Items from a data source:
☆ ☆ ☆

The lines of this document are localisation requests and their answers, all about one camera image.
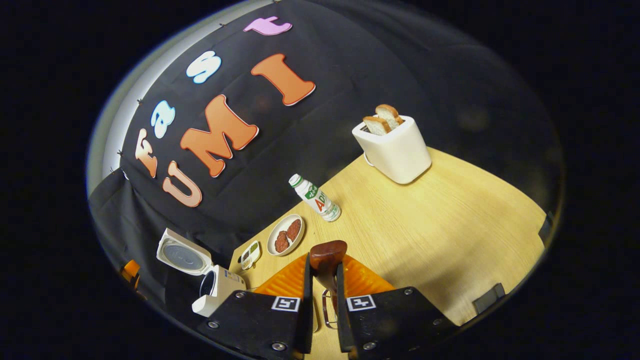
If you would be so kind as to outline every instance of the white plate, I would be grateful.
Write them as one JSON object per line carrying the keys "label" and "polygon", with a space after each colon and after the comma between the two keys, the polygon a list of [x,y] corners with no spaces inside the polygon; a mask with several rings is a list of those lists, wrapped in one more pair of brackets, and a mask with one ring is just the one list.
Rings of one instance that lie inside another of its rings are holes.
{"label": "white plate", "polygon": [[[278,233],[280,233],[280,231],[286,231],[291,225],[291,223],[293,223],[296,219],[300,220],[300,232],[298,232],[298,235],[293,240],[287,238],[287,241],[289,242],[289,247],[287,247],[286,250],[284,250],[283,252],[277,252],[276,240],[278,239]],[[296,246],[298,246],[298,244],[300,243],[300,240],[302,240],[302,237],[304,235],[305,235],[305,221],[302,220],[300,215],[291,214],[288,217],[285,217],[284,219],[282,219],[279,223],[276,224],[276,226],[274,226],[273,230],[271,230],[271,234],[269,235],[269,240],[267,241],[267,251],[274,256],[285,256],[286,254],[292,252],[293,249],[296,248]]]}

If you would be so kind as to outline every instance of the white appliance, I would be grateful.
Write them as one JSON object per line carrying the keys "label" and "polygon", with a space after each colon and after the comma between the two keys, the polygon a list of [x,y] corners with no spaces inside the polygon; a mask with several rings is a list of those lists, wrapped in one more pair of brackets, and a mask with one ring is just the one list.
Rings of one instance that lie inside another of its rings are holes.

☆ ☆ ☆

What needs to be done. Repeat every entry exactly. Do not include the pictures.

Written response.
The lines of this document are localisation requests and their answers, all about one camera image.
If you would be so kind as to outline every instance of the white plate, I would be grateful.
Write them as one JSON object per line carrying the keys "label" and "polygon", with a space after each colon and after the comma between the two keys, the polygon a list of [x,y] corners with no spaces inside the polygon; a mask with several rings is a list of those lists, wrapped in one more pair of brackets, and a mask with one ring is just the one list.
Rings of one instance that lie inside another of its rings are holes.
{"label": "white plate", "polygon": [[[278,233],[280,233],[280,231],[286,231],[291,225],[291,223],[293,223],[296,219],[300,220],[300,232],[298,232],[298,235],[293,240],[287,238],[287,241],[289,242],[289,247],[287,247],[286,250],[284,250],[283,252],[277,252],[276,240],[278,239]],[[296,246],[298,246],[298,244],[300,243],[300,240],[302,240],[302,237],[304,235],[305,235],[305,221],[302,220],[300,215],[291,214],[288,217],[285,217],[284,219],[282,219],[279,223],[276,224],[276,226],[274,226],[273,230],[271,230],[271,234],[269,235],[269,240],[267,241],[267,251],[274,256],[285,256],[286,254],[292,252],[293,249],[296,248]]]}

If you would be so kind as to outline every instance of the white appliance, I would be grateful.
Write them as one JSON object per line carrying the keys "label" and "polygon", with a space after each colon and after the comma between the two keys, the polygon a list of [x,y] corners with no spaces inside the polygon; a mask with several rings is a list of those lists, wrapped in one more pair of brackets, and a mask with one ring is just the one list.
Rings of one instance that lie inside another of its rings are holes.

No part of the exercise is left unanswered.